Ascension Day: The importance of names

I was blest on the morning of Ascension Day to attend Morning Prayer and to hear the passage of the ascension read from Acts as a living word from God. It is not always that we hear the scriptures read in such a way but occasionally the words are said with such deliberate love that the simply live for us.

What struck me was the way in which our worship leader, Gerda, named the list of disciples. Each name given the dignity of presence as the reader paused after each one, a moment to savour these people to whom Jesus had appeared and who went away to devote themselves in prayer.

Peter, and John, and James,
and Andrew, Philip and Thomas,
Bartholomew and Matthew,
James son of Alphaeus,
and Simon the Zealot,
and Judas son of James.

It may be that we don’t know these people but the recording of their names and their careful articulation in love continues the witness to Jesus, with which they were entrusted.

As I revelled in their faith the livingness of the scriptures continued in my mind to include the names of those with whom I worshipped and who had inspired me in the faith.

Faithful people like the ones who shared in the Morning Worship: Gerda, Mano, Lynne, Alan & Merle, Jason, Yvonne, Stephen, Harley.

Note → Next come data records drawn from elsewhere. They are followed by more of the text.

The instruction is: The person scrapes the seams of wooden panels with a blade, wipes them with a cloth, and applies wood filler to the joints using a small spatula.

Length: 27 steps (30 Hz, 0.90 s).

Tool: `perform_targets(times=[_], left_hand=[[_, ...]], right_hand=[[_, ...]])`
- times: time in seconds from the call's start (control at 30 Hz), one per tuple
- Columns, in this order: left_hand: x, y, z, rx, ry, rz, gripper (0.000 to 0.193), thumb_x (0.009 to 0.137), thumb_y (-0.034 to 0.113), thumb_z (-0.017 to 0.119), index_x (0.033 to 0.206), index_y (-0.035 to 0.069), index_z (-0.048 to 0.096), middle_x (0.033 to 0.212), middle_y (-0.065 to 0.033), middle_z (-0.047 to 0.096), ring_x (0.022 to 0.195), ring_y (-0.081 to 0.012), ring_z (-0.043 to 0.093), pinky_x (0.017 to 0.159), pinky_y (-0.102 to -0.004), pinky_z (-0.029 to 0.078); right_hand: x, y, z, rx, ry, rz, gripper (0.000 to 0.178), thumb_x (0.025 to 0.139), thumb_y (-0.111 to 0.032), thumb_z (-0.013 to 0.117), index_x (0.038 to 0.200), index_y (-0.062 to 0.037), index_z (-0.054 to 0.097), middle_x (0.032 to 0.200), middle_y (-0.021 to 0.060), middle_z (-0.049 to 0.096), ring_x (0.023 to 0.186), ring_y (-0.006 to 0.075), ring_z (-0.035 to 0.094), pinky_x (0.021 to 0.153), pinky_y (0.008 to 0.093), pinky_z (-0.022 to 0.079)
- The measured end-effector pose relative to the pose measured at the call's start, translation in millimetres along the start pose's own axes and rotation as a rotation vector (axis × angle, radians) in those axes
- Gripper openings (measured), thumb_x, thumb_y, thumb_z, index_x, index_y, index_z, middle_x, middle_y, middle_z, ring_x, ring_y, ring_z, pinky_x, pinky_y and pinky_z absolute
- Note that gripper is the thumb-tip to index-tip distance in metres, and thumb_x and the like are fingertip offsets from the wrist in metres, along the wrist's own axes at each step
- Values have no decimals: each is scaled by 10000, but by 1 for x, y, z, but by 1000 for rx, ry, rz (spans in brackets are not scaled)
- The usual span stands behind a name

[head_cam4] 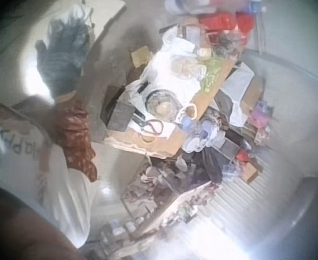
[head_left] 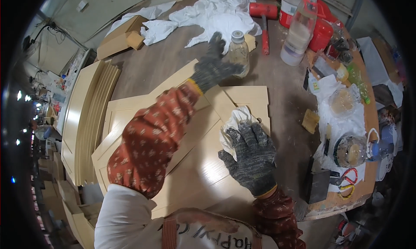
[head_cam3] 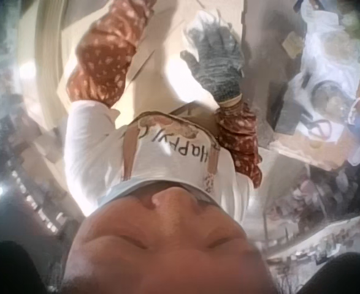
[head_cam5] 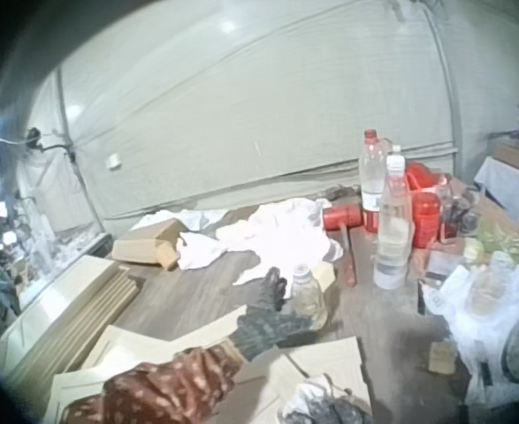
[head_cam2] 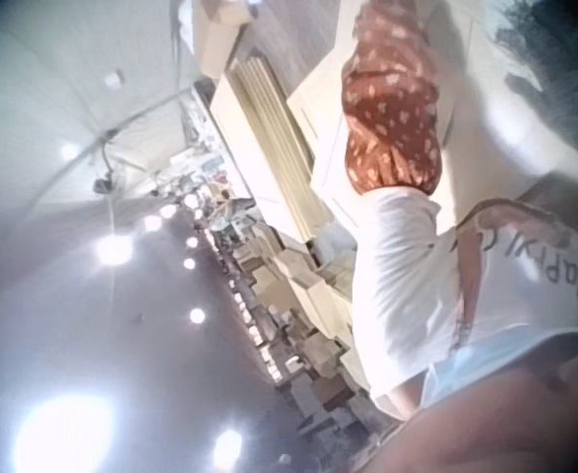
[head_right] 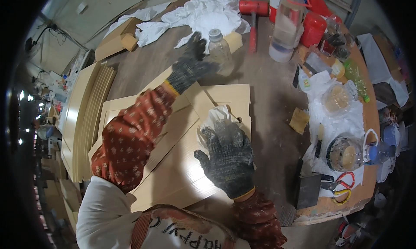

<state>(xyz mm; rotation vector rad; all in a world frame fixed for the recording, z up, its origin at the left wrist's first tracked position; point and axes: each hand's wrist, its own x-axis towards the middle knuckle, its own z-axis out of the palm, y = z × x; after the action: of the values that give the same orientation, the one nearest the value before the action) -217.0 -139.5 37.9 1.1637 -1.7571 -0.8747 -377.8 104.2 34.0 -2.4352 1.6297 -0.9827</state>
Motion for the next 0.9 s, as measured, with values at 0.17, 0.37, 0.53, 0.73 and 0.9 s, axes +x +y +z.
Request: perform_targets(times=[0.17,0.37,0.53,0.73,0.9], left_hand=[[33,-48,41,345,4,-153,1162,566,513,862,1435,39,253,1302,-191,530,1189,-328,532,1005,-372,437],[49,-65,35,602,-11,136,782,691,505,761,1243,30,477,1197,-179,581,1110,-289,573,951,-394,462],[42,-15,-34,-588,-317,52,363,941,276,549,1207,29,528,1121,-123,607,992,-229,614,771,-359,540],[-83,65,-123,89,-354,17,667,761,322,792,1283,27,499,1169,-124,618,1042,-226,612,925,-352,499],[-152,107,-132,775,-563,-218,774,588,476,858,1146,19,577,1041,-180,655,954,-323,639,851,-364,508]], right_hand=[[0,12,1,110,56,42,350,837,-263,677,1159,-128,650,1204,128,610,1104,325,575,933,441,463],[1,18,-3,240,161,127,323,818,-140,682,1119,-43,618,1176,157,605,1022,330,590,874,418,495],[-3,24,0,347,293,166,334,847,-166,674,1133,-9,600,1105,167,639,903,301,638,787,393,540],[-7,19,2,526,419,379,285,913,-132,620,1168,-5,607,1158,159,641,1030,264,625,900,362,499],[-5,19,7,458,349,385,289,916,-132,607,1185,-29,613,1165,139,641,1092,298,587,979,395,441]])
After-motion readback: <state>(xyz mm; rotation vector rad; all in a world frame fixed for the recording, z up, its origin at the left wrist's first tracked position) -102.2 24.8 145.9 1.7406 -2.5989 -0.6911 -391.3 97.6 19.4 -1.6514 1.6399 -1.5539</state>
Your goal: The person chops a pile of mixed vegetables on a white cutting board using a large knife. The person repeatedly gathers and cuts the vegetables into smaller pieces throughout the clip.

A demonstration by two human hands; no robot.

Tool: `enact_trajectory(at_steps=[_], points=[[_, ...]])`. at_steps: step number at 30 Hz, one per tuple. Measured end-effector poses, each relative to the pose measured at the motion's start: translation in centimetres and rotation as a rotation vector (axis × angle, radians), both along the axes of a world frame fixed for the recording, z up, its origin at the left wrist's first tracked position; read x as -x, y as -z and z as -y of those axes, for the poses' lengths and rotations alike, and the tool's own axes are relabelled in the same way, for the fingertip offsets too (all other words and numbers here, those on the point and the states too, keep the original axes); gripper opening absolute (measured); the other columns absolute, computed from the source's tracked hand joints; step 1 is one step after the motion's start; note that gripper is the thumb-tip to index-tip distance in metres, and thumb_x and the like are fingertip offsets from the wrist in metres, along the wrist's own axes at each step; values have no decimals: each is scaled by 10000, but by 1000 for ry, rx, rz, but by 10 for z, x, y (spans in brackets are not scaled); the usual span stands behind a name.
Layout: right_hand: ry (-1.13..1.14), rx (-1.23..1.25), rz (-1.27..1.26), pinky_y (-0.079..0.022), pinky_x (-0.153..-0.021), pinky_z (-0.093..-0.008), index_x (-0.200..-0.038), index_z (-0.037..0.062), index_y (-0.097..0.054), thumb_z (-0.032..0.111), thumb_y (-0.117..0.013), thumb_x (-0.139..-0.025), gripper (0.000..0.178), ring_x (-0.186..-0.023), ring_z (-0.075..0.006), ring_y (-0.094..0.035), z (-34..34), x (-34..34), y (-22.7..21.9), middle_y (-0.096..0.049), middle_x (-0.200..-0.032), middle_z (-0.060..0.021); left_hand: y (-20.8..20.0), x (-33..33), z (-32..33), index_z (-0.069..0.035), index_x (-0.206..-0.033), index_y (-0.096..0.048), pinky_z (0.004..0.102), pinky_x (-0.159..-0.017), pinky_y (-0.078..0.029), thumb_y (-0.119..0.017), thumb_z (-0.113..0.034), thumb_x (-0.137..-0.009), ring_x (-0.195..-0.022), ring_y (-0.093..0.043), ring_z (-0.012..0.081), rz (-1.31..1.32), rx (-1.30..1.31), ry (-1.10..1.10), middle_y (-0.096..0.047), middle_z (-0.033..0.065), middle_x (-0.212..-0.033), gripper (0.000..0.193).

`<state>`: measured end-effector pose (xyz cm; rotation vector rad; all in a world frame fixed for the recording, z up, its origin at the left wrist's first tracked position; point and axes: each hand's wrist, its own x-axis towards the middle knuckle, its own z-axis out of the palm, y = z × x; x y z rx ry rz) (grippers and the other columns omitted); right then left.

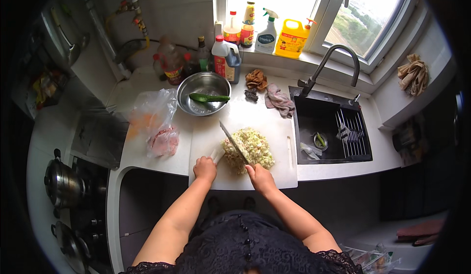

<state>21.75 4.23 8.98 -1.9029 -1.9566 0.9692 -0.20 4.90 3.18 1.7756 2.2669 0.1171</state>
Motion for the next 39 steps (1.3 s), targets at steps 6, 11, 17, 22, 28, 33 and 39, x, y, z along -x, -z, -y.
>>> enact_trajectory(at_steps=[6, 11, 17, 22, 28, 33, 39], points=[[-9, 44, 22, -441, -785, -513, -929, -19, -571, 539, -396, -913, 585, -920, -449, -571, -11, 8, -10, -614, -930, -288, 3, -2, 4, -48, -997, -631, 415, -796, -488, -621, -267, -827, -1017, -541, 278, 11, -2, -54, -580, 87, -1020, 278], [0, -14, -23, -439, -792, -507, -940, -22, -572, 539, -394, -913, 589, -927, -447, -569, -9, 0, 10, -615, -936, -285, 3, -3, 0, -57, -980, -637, 415, -797, -498, -639, -283, -810, -1000, -554, 290, 11, -34, -60, -587, 95, -979, 284], [-42, -28, -73, -438, -794, -506, -950, -20, -563, 549, -389, -911, 596, -929, -442, -570, -4, 7, -7, -620, -929, -273, 0, -4, 0, -46, -1012, -635, 410, -809, -489, -621, -265, -828, -1026, -542, 280, 10, 31, -62, -584, 85, -1040, 287], [9, 5, -14, -436, -740, -498, -851, -33, -550, 501, -436, -918, 550, -848, -458, -564, -8, 7, 15, -601, -840, -284, -9, -5, 1, -49, -994, -643, 406, -813, -490, -623, -266, -824, -1027, -544, 283, 21, 61, -66, -584, 87, -1043, 276], [-24, -52, -76, -434, -750, -499, -838, -42, -552, 507, -425, -919, 569, -868, -464, -560, -9, 20, 7, -599, -856, -294, -2, -1, -4, -48, -988, -641, 407, -814, -492, -619, -289, -832, -1027, -547, 282, 13, 36, -47, -585, 91, -1037, 288], [-37, 38, -45, -439, -786, -505, -926, -20, -565, 544, -401, -908, 588, -906, -456, -568, -22, 16, 11, -614, -910, -286, -6, -3, 1, -48, -984, -640, 411, -809, -491, -620, -282, -835, -1020, -548, 285, 13, 31, -58, -585, 95, -1034, 277], [-22, 9, -7, -443, -773, -508, -920, -23, -572, 542, -399, -910, 591, -893, -456, -574, -22, 13, 16, -613, -898, -291, -2, -4, 1, -56, -1045, -605, 415, -812, -485, -629, -276, -828, -1006, -553, 297, 9, 32, -46, -583, 98, -1028, 309]])
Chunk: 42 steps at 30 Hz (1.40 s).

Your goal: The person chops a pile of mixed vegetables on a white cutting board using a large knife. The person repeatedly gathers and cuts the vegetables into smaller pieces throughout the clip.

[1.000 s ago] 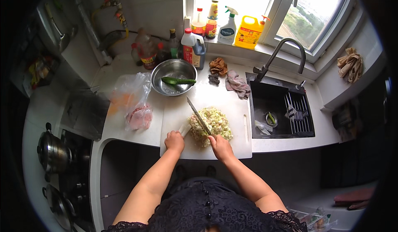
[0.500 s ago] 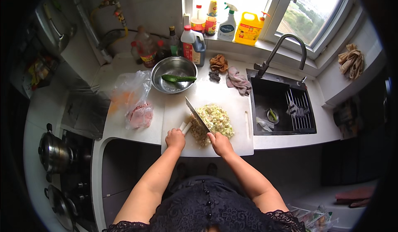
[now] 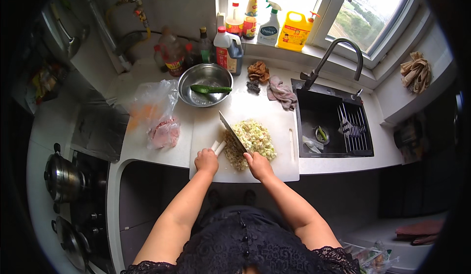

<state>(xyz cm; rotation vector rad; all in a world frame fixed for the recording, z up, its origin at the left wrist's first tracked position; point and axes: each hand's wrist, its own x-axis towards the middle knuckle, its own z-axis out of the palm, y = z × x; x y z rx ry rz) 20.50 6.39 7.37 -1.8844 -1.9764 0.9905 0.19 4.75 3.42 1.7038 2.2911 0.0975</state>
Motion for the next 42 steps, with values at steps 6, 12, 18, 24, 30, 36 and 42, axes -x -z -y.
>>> enact_trajectory(at_steps=[6, 12, 18, 24, 30, 36, 42], points=[[-26, -84, -99, -443, -772, -501, -912, -23, -579, 533, -411, -910, 581, -889, -450, -576, -2, -1, 1, -610, -902, -292, 3, -1, 6, -92, -1033, -549, 429, -779, -492, -671, -211, -776, -977, -553, 309, 38, -242, 92, -564, 95, -1008, 308], [-28, -8, -39, -436, -742, -499, -849, -22, -561, 517, -422, -916, 560, -848, -452, -565, -5, 0, 1, -603, -845, -276, 19, 8, 11, -103, -946, -539, 425, -740, -505, -706, -189, -731, -934, -554, 316, 40, -308, 98, -531, 93, -985, 286], [-63, -26, -37, -444, -774, -502, -895, -20, -567, 544, -400, -913, 588, -889, -451, -573, 0, 2, -3, -613, -886, -284, 12, 15, 16, -100, -910, -553, 425, -732, -506, -709, -199, -737, -926, -561, 309, 42, -297, 38, -530, 93, -968, 253], [-58, -6, -40, -432, -748, -495, -842, -24, -575, 528, -408, -917, 581, -852, -443, -568, -9, 1, -7, -607, -865, -276, 20, 20, 16, -98, -894, -558, 419, -699, -511, -729, -222, -731, -882, -580, 303, 55, -318, 40, -541, 84, -943, 267], [-73, 22, -38, -445, -762, -484, -904, -21, -578, 521, -408, -915, 569, -879, -440, -574, -6, -5, 5, -613, -882, -274, 21, 16, 14, -113, -858, -559, 414, -691, -492, -750, -215, -699, -825, -585, 299, 46, -335, 31, -550, 82, -897, 269], [-49, -44, -73, -447, -784, -487, -872, -28, -594, 510, -414, -916, 569, -885, -445, -578, 2, -1, -6, -617, -883, -282, 18, 14, 14, -98, -887, -553, 413, -665, -517, -736, -227, -721, -800, -605, 305, 19, -288, 58, -548, 103, -900, 279], [-64, 53, -64, -444, -785, -489, -886, -39, -586, 532, -405, -913, 599, -900, -443, -576, -8, -2, -10, -613, -904, -287, 19, 17, 10, -108, -876, -540, 415, -654, -507, -755, -240, -696, -776, -604, 306, -23, -267, 40, -554, 98, -876, 310]])
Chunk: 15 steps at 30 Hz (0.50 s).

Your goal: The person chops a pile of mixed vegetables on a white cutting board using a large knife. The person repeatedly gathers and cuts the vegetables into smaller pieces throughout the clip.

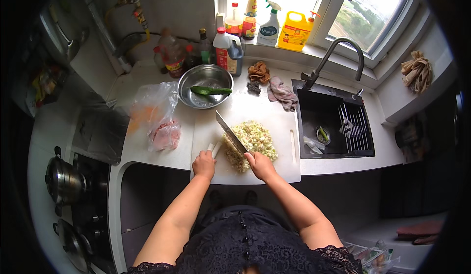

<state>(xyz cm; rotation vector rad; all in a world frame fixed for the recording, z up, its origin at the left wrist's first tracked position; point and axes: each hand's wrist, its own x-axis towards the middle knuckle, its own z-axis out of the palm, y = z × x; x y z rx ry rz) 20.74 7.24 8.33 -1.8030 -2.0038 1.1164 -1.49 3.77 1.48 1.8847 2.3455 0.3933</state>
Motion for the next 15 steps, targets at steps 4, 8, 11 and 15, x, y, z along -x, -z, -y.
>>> enact_trajectory(at_steps=[4, 8, 11, 15], points=[[4, -47, -28, -445, -778, -490, -875, -39, -588, 530, -411, -913, 597, -893, -443, -575, 7, 2, 11, -610, -889, -287, -3, -4, -1, -102, -893, -540, 419, -649, -517, -743, -239, -713, -776, -611, 308, -12, 25, 10, -548, 105, -889, 304], [4, -13, -8, -444, -752, -491, -843, -28, -574, 522, -419, -915, 577, -854, -450, -573, 0, -1, 10, -608, -854, -280, -6, -4, -2, -99, -901, -539, 420, -643, -523, -735, -249, -723, -778, -617, 306, -19, 57, 12, -548, 105, -895, 304], [37, -114, -17, -441, -723, -484, -786, -24, -569, 502, -433, -919, 559, -817, -443, -574, 9, 3, 2, -606, -813, -265, 1, -1, 1, -98, -895, -536, 423, -638, -524, -731, -265, -728, -774, -620, 302, -17, 32, 5, -550, 103, -896, 307], [34, 17, 3, -446, -765, -490, -885, -22, -580, 529, -415, -913, 576, -874, -450, -575, 4, -4, 10, -613, -881, -283, 1, -3, -4, -109, -876, -533, 424, -638, -508, -750, -256, -702, -756, -608, 308, -19, 17, -13, -556, 99, -883, 315]])
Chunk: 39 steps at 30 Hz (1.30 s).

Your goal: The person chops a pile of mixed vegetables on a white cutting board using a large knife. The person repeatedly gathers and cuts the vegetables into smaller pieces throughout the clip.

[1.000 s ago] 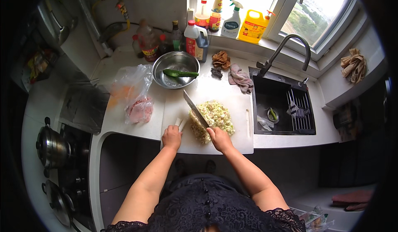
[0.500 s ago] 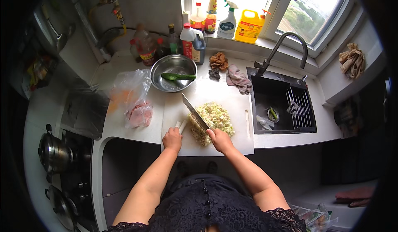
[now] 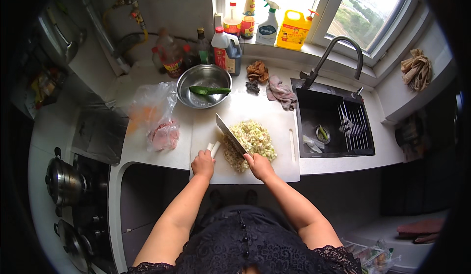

And faithful friends and mentors who have and who continue to witness to Jesus love for me: my Dad, Sandra, Terry, Bob & Grace, David, Gordon & Geoff, Don & Pam, Alan, John, Andrew, Murray & Wendi, Ray, Shirley, Michael.

And people of Faith through the ages whom my contact has been only through texts and stories handed down: Halik, Zizioulas, McGrath, Moltmann, Bonhoeffer & Barth, Calvin & Luther & Zwingli, Gregory of Nazianzus.

Maybe at times we fail to name the influences because we might miss someone out. Maybe we are afraid of the intimacy of declaring our need of others. Maybe we are afraid of pirvacy laws and confidentialites. And maybe at times we simply forget to name those, whose witness shapes and support us, and remind us of the Jesus who ascended in mystery and for whose promised return we wait together in anticipation.

The way Gerda read the names reminded me of how tied our identity is to our own names and how it is important for our names to be said. Yet not only that, but that in hearing each others names in the context of the bigger story of God's love and of Jesus Christ, our faith is affirmed and the witness with which we have been entrusted is shared.